File systems which have a set of backup super blocks should be marked with a compat flag. This way the mounted file system will know whether to write out new versions of the backup super block at the end of an online resize.
Backup Superblock Location
The backup superblock's location should not clash with the group descriptor as that is one of the two file system meta data blocks that have a fixed location based upon the cluster/block sizes. The other fixed block is the superblock.

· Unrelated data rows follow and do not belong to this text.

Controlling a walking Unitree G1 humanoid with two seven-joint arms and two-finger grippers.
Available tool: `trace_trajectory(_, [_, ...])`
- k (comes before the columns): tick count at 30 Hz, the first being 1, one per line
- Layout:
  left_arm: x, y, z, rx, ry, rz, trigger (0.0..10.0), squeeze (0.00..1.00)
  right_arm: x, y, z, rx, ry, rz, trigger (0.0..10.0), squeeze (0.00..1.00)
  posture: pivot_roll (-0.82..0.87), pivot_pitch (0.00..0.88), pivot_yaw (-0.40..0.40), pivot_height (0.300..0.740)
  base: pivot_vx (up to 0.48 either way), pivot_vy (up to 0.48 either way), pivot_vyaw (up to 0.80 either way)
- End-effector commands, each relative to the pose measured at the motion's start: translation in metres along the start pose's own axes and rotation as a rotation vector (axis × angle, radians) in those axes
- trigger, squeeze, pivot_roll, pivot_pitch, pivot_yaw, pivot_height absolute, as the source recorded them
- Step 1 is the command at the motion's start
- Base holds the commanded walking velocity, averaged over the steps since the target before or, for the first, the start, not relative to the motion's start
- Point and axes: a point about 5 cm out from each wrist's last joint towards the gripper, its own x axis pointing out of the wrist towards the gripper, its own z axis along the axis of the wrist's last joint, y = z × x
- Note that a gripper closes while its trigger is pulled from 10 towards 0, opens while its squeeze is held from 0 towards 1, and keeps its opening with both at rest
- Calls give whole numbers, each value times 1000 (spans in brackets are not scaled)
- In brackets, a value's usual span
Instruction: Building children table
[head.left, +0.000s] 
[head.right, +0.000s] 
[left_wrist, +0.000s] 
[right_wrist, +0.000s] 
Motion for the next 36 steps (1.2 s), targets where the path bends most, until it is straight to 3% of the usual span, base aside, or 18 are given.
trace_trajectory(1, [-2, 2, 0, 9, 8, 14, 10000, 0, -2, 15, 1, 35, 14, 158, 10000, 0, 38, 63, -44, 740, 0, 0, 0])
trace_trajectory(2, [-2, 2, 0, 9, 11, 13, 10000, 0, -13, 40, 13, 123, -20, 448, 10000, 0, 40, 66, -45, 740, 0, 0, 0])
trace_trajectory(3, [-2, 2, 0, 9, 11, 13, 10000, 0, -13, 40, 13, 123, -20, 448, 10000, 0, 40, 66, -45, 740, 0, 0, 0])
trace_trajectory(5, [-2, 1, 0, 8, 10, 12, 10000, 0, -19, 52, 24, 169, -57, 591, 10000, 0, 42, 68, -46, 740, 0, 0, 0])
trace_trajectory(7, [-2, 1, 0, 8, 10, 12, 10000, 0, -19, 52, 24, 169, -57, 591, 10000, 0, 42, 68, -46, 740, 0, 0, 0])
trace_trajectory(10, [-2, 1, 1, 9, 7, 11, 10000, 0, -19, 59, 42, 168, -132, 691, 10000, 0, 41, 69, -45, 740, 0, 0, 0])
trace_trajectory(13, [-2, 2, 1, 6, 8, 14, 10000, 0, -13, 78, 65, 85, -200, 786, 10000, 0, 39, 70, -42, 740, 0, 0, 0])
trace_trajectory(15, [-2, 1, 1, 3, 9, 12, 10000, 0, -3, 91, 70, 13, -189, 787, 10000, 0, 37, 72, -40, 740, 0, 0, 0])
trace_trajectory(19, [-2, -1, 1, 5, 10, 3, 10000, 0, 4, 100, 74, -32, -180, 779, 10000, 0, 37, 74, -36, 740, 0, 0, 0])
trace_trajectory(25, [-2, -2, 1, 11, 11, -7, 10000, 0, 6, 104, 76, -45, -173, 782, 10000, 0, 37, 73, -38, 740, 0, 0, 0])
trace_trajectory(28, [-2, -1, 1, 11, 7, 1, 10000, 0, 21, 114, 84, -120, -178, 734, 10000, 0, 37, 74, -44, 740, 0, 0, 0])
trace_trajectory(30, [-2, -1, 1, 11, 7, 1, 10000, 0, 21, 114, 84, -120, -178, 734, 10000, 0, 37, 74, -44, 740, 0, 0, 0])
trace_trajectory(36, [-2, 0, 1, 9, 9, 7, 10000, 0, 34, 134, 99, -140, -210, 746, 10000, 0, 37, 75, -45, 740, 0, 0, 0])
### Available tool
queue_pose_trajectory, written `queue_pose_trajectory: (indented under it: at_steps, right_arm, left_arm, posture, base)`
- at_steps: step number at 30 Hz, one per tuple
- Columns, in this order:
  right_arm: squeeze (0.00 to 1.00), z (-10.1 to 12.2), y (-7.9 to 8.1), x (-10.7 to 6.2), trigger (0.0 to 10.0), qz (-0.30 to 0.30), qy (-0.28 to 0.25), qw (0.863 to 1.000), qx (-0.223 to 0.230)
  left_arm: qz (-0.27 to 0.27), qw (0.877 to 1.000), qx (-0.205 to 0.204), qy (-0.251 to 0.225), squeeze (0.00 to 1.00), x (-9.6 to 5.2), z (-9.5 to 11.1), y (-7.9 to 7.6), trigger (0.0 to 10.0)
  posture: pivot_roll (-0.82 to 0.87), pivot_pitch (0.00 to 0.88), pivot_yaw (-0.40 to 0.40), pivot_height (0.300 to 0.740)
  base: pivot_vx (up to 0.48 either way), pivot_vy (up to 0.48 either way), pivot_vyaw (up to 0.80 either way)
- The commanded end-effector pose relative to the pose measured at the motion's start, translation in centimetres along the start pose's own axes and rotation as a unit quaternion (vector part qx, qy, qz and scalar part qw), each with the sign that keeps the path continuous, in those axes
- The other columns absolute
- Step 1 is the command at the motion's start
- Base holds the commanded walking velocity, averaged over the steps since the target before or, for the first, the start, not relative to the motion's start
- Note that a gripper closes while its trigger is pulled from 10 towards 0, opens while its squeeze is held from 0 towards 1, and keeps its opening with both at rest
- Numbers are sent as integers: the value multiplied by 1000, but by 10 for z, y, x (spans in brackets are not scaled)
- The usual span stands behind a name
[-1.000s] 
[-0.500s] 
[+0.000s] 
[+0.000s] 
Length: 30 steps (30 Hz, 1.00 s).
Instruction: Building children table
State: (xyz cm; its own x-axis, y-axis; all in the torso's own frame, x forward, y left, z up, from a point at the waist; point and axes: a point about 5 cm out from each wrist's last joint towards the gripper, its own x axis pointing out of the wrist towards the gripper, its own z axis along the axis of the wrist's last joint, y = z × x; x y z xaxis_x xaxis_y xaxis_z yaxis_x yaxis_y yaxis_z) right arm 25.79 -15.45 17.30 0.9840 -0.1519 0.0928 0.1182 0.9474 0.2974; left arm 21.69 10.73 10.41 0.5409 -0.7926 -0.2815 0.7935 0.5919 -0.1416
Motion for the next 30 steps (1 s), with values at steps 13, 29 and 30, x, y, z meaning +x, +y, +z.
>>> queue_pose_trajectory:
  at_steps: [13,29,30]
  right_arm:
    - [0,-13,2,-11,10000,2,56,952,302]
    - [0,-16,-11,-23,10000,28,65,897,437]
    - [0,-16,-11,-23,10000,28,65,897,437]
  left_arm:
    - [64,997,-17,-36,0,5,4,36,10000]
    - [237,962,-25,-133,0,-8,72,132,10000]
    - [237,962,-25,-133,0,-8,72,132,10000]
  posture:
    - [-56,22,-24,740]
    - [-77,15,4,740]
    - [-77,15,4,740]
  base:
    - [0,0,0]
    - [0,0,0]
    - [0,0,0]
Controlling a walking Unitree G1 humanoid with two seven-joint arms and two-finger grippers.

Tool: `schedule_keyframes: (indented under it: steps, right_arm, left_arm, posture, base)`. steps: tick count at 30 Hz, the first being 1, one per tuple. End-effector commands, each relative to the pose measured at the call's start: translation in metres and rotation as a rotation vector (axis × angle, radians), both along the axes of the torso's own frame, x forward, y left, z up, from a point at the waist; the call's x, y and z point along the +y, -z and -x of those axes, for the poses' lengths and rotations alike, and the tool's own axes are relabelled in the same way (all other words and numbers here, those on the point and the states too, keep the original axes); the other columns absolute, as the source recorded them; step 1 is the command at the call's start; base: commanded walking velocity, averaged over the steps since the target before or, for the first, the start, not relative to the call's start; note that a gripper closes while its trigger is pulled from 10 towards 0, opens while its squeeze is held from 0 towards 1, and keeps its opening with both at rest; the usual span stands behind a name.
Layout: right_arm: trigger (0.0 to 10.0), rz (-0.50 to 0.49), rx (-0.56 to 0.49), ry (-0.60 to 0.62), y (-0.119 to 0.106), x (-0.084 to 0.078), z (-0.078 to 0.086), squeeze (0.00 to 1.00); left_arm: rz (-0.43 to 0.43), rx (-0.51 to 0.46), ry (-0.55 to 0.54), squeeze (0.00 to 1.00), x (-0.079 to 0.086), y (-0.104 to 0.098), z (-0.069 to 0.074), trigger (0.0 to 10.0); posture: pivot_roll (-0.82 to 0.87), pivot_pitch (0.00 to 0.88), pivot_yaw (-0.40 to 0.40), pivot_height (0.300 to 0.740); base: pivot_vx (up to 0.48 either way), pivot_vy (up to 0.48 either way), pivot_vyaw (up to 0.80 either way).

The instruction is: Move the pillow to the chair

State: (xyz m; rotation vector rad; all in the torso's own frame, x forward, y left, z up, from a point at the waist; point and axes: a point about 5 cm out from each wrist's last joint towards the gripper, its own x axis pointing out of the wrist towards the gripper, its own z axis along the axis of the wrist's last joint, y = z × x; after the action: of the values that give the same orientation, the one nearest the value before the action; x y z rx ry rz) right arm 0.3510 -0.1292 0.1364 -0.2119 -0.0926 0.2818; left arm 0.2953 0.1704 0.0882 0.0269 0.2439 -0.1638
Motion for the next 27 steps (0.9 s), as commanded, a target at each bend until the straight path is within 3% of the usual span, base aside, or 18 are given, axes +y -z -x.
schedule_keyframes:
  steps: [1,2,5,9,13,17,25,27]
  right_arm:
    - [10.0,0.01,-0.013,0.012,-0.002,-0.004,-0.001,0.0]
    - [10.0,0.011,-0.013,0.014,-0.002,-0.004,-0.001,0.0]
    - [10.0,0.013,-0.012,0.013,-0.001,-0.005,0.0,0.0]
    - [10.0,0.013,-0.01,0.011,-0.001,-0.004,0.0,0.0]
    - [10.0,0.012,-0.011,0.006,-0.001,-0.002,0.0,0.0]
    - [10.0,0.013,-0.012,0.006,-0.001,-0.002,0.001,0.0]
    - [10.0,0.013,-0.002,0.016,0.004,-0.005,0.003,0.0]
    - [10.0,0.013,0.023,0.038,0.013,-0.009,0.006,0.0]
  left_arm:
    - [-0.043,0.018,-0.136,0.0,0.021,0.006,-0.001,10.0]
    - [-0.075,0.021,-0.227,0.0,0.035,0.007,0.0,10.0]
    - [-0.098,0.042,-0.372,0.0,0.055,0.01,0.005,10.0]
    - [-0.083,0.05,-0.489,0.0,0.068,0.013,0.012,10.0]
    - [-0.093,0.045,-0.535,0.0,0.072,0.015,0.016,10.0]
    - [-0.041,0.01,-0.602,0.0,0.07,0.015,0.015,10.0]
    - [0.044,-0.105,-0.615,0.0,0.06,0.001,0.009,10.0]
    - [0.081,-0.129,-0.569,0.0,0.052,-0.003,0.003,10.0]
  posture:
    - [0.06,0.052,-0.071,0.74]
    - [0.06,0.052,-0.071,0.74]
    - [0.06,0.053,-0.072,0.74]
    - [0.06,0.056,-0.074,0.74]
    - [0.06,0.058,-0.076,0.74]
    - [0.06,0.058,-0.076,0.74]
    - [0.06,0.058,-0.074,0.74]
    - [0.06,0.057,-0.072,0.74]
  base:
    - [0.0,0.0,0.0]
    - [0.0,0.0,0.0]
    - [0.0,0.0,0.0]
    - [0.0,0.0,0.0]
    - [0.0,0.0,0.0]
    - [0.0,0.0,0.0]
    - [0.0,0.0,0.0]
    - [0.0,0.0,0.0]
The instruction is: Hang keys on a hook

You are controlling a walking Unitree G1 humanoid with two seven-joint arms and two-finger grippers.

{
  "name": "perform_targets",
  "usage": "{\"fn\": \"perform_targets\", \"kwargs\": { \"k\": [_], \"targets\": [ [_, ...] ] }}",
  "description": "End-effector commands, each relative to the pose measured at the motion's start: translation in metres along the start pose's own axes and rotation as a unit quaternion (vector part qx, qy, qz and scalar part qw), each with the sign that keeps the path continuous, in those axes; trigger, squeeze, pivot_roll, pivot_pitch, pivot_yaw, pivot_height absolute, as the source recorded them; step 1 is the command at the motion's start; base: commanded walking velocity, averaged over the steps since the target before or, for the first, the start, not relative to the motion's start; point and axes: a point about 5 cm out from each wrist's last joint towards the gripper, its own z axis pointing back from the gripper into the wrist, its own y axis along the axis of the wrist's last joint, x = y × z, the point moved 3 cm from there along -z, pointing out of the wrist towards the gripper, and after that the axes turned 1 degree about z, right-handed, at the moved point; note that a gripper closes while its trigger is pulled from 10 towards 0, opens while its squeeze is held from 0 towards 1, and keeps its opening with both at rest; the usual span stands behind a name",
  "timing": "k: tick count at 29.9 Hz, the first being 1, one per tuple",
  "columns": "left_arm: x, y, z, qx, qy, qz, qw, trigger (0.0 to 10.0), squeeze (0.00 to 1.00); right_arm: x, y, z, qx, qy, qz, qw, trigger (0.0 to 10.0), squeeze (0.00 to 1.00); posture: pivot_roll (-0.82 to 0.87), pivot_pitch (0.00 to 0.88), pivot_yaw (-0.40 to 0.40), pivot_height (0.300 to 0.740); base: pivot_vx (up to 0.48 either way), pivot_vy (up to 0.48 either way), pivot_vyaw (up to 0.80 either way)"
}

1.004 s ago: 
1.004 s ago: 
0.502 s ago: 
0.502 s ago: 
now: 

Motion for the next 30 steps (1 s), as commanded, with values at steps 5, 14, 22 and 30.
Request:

After computing the group descriptor offsets for all block/cluster size combinations, we notice that there is no clash at the 1G, 4G, 16G, 64G, 256G and 1T byte offsets. Listed below is a table that shows the closest group descriptor offsets. Byte Offset Cluster Block
1071644672 c=4K b=512
1073741824 1G
1086324736 c=4K b=512 ...
4290772992 c=8K b=2K
4294967296 4G
4301258752 c=4K b=512 ...
17175674880 c=8K b=512
17179869184 16G
17190354944 c=4K b=512
...
68717379584 c=4K b=512
68719476736 64G
68732059648 c=4K b=512
...
274873712640 c=8K b=1K
274877906944 256G
274884198400 c=4K b=512
...
1099507433472 c=8K b=512
1099511627776 1T
1099522113536 c=4K b=512
There are much benefit for these locations:
- mkfs.ocfs2 is easy to find the location.
- It will obviously not occupy the group descriptor block.
- It is easy for future search since they are hard-coded, and it don't take much time to go through the whole device.
- Since its location is unrelated to slot num, we don't need to recalculate it when we change the slot num by tunefs.ocfs2.
- There are many copies of the back-up superblock, so that we can verify them easily.
TODO List
Here is the list of tools that need modifications.
- mkfs.ocfs2: This tool will write out copies of the backup superblocks.
- The backup superblock locations will be reserved first and written after the super block information is ready afterwards.
- The compat flag indicating the existence of backup super blocks will be set on the super block.
- A '--no-backup-super' option will be added which doesn't allocate the backup super block in the volume.
Note: It will be better if one were to add the backup superblocks after the initial superblock has been flushed to disk. That way, the code to stamp the backup superblock can be added to libocfs2 can then be shared with tunefs. For more, refer to the mkfs code that adds the journals. The true superblock with the appropriate compat flag will be flushed only after all the backups have been flushed at their location.
- tunefs.ocfs2: This tool will allow users to retroactively add this feature on existing volumes.
- When superblock information is changed, we need to change backup superblock correspondingly.
- Add an option"--backup-super". It will backup super block when it is an old ocfs2 volume which doesn't have backup super blocks. As in, if the clusters are in use, it will fail. We can then use debugfs.ocfs2's "icheck block#" to identify the owner and ask the user to delete (after backing up) the files before attempting to tunefs.ocfs2 again.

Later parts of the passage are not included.